Quantification of the performance of algorithms that solve dynamic optimization problems (DOPs) is challenging, since the fitness landscape changes over time. Popular performance measures for DOPs do not adequately account for ongoing fitness landscape scale changes, and often yield a confounded view of performance. Similarly, most popular measures do not allow for fair performance comparisons across multiple instances of the same problem type nor across different types of problems, since performance values are not normalized. Many measures also assume normally distributed input data values, while in reality the necessary conditions for data normality are often not satisfied. The majority of measures also fail to capture the notion of performance variance over time. This paper proposes a new performance measure for DOPs, namely the relative error distance. The measure shows how close to optimal an algorithm performs by considering the multi-dimensional distance between the vector comprising the normalized performance scores for specific algorithm iterations of interest, and the theoretical point of best possible performance. The new measure does not assume normally distributed performance data across fitness landscape changes, is resilient against fitness landscape scale changes, better incorporates performance variance across fitness landscape changes into a single scalar value, and allows easier algorithm comparisons using established nonparametric statistical methods.

Introduction

Dynamic optimization problems (DOPs) are challenging since, as time passes, optimal solutions may become sub-optimal while previously inferior regions of the search space may suddenly yield the best solutions. Most optimization algorithms that are specialized to solve problems in static environments tend to be ineffective in dynamic environments due to the dynamic nature of DOPs [1]. As a result, many swarm intelligence (SI) and evolutionary computation (EC) meta-heuristics have been developed that focus specifically on solving DOPs [2], [3], [4], [5].

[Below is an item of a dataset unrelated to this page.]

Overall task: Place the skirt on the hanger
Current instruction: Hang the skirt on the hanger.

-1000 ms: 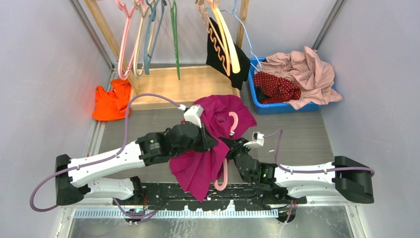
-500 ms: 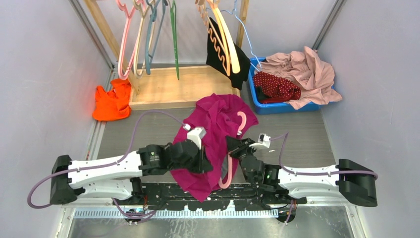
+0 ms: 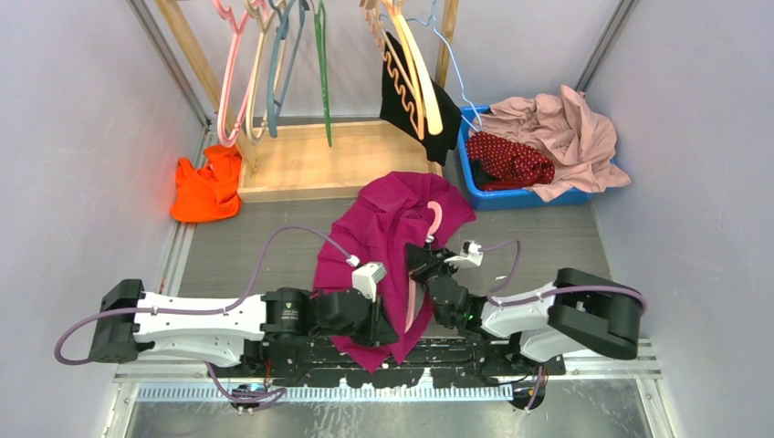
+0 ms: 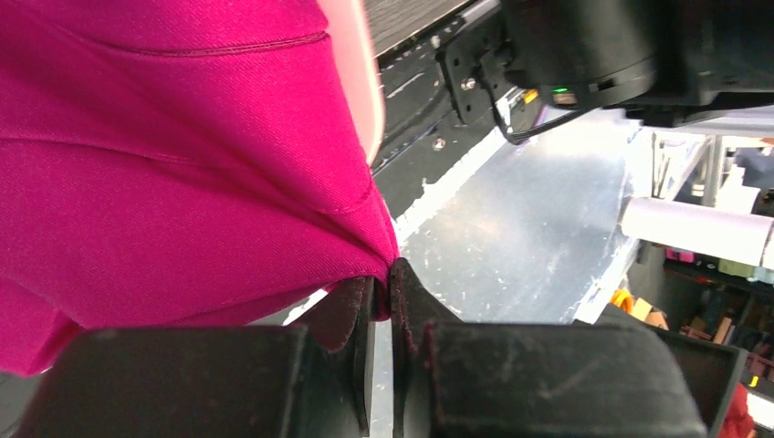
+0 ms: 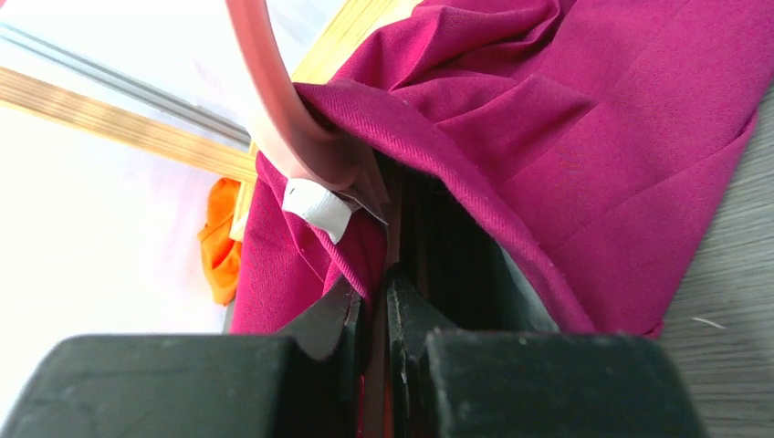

Quantification of the performance of algorithms is not as straightforward for dynamic environments as it is for static environments. Cruz et al. [2] outline how, for static environments, it often suffices to report just the quality of the best-found solution, and (optionally) the memory/time cost to achieve the result. For DOPs, these simple assessments are not sufficient since practitioners are interested in other aspects of algorithm performance during the optimization process. Such details include understanding an algorithm’s ability to detect problem changes, continually explore and exploit different areas of the problem search space, track existing optima as they move through the problem space, find new optima as they appear over time, track the stability of solutions over time, and determine how constraints are handled.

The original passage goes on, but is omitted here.